EXERCISE DESCRIPTION:
Read through the material below and copy each line in which the word "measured" occurs.

**** DATA BELOW ****

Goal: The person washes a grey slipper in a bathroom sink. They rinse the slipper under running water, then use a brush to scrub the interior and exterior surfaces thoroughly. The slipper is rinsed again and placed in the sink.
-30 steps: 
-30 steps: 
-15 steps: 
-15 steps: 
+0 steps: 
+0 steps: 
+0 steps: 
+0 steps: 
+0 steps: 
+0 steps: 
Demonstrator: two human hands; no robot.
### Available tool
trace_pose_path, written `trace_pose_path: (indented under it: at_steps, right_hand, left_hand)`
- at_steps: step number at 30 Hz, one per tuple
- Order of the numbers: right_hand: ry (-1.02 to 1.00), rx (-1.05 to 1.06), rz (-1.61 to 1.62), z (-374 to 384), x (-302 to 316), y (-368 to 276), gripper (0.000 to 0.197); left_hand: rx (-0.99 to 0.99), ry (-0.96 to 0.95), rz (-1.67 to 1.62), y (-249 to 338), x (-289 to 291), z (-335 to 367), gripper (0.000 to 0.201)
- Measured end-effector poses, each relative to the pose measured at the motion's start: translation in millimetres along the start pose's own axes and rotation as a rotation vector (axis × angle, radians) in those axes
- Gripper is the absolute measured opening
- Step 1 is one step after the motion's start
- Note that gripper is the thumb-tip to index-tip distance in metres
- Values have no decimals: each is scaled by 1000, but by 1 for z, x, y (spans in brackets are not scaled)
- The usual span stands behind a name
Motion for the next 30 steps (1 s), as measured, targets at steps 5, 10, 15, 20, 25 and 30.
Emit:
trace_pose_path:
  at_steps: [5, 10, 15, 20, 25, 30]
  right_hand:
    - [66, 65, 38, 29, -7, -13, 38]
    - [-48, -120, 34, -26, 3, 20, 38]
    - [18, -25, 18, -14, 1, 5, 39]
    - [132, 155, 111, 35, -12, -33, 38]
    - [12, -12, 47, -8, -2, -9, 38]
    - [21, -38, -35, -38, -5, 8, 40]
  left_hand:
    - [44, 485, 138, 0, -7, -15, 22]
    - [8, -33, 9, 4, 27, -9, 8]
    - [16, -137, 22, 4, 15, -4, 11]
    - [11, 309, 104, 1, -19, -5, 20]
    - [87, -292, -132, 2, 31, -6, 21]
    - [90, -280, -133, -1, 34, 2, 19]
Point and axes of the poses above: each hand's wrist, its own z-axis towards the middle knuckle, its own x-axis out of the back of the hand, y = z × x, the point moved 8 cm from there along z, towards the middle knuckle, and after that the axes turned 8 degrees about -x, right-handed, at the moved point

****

COMPLETED EXERCISE:
- Measured end-effector poses, each relative to the pose measured at the motion's start: translation in millimetres along the start pose's own axes and rotation as a rotation vector (axis × angle, radians) in those axes
- Gripper is the absolute measured opening
Motion for the next 30 steps (1 s), as measured, targets at steps 5, 10, 15, 20, 25 and 30.

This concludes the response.